◆ Problem details
Pictures aside, every line of the listing should be given again exactly.

◆ Dataset content
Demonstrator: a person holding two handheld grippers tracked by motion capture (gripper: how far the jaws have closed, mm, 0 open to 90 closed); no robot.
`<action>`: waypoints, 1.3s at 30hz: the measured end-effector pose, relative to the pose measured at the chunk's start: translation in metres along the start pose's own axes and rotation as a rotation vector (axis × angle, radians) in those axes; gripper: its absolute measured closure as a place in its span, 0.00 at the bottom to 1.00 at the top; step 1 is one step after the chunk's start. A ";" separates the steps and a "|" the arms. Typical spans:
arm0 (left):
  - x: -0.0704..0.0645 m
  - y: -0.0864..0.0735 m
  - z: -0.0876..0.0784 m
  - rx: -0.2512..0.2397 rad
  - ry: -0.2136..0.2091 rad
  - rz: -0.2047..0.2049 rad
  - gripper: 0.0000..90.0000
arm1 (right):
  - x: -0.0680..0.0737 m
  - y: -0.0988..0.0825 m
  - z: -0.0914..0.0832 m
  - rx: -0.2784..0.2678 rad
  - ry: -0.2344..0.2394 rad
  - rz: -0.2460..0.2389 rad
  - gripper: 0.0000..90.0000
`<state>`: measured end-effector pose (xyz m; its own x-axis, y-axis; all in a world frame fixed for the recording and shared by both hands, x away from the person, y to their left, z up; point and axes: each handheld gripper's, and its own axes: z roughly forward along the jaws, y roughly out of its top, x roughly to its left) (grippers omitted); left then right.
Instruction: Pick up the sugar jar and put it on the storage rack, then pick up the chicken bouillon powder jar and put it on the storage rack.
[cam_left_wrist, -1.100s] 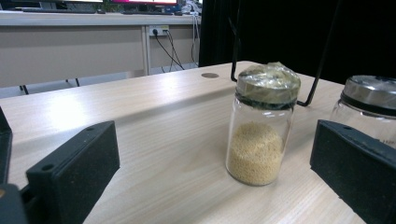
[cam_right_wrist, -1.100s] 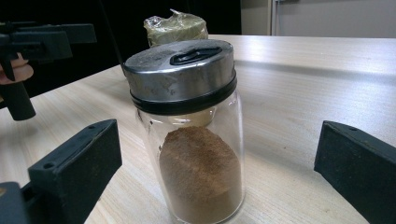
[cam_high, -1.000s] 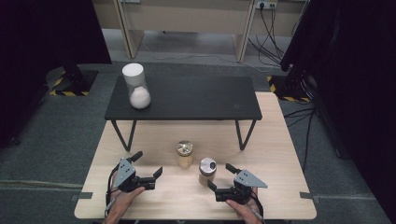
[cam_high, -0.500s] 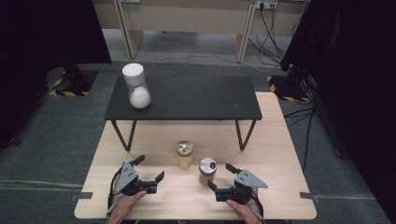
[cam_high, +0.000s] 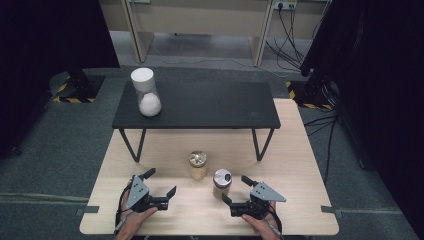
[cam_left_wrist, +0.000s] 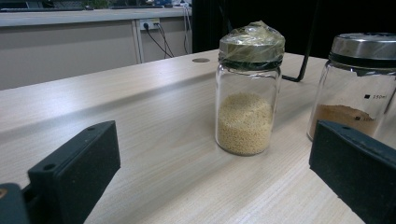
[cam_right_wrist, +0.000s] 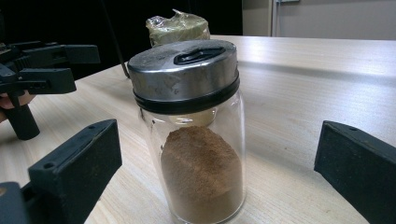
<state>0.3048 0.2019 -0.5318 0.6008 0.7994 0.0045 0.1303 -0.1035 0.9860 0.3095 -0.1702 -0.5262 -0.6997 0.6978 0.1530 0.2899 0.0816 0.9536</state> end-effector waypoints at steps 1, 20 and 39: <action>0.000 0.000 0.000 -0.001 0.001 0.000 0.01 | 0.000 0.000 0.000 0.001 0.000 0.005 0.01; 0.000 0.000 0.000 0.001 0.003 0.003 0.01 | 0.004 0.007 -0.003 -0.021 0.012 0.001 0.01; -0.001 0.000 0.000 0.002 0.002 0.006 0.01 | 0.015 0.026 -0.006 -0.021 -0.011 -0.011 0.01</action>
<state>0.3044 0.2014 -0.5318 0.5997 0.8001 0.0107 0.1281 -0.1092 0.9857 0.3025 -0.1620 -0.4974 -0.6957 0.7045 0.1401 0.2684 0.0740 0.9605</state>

◆ Expected answer
Demonstrator: a person holding two handheld grippers tracked by motion capture (gripper: how far the jaws have closed, mm, 0 open to 90 closed); no robot.
`<action>`: waypoints, 1.3s at 30hz: the measured end-effector pose, relative to the pose measured at the chunk's start: translation in metres along the start pose's own axes and rotation as a rotation vector (axis × angle, radians) in those axes; gripper: its absolute measured closure as a place in its span, 0.00 at the bottom to 1.00 at the top; step 1 is one step after the chunk's start. A ";" separates the steps and a "|" the arms. Typical spans:
arm0 (left):
  - x: -0.0704..0.0645 m
  - y: -0.0864..0.0735 m
  - z: -0.0876..0.0784 m
  - rx: -0.2512..0.2397 rad
  - ry: -0.2136..0.2091 rad
  - rz: -0.2047..0.2049 rad
  - gripper: 0.0000..90.0000
arm1 (right):
  - x: -0.0680..0.0737 m
  - y: -0.0988..0.0825 m
  - z: -0.0914..0.0832 m
  - rx: -0.2784..0.2678 rad
  - ry: -0.2344..0.2394 rad
  - rz: -0.2460..0.2389 rad
  - gripper: 0.0000..90.0000
`<state>`: measured end-effector pose (xyz m; its own x-axis, y-axis; all in a world frame fixed for the recording and shared by both hands, x away from the person, y to their left, z up; point and axes: each handheld gripper's, and its own axes: z roughly forward along the jaws, y roughly out of its top, x roughly to its left) (grippers omitted); left then right.
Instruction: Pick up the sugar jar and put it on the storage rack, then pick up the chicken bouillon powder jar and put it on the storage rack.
[cam_left_wrist, -1.100s] 
[cam_right_wrist, -1.100s] 
[cam_high, -1.000s] 
[cam_high, -0.500s] 
[cam_high, +0.000s] 
[cam_left_wrist, +0.000s] 
[cam_right_wrist, +0.000s] 
<state>0.3048 0.2019 -0.5318 0.6008 0.7994 0.0045 0.1303 -0.1035 0.9860 0.3095 -0.1702 -0.5262 -0.6997 0.6978 0.1530 0.2899 0.0816 0.9536</state> end-effector waypoints at steps 1, 20 and 39: <action>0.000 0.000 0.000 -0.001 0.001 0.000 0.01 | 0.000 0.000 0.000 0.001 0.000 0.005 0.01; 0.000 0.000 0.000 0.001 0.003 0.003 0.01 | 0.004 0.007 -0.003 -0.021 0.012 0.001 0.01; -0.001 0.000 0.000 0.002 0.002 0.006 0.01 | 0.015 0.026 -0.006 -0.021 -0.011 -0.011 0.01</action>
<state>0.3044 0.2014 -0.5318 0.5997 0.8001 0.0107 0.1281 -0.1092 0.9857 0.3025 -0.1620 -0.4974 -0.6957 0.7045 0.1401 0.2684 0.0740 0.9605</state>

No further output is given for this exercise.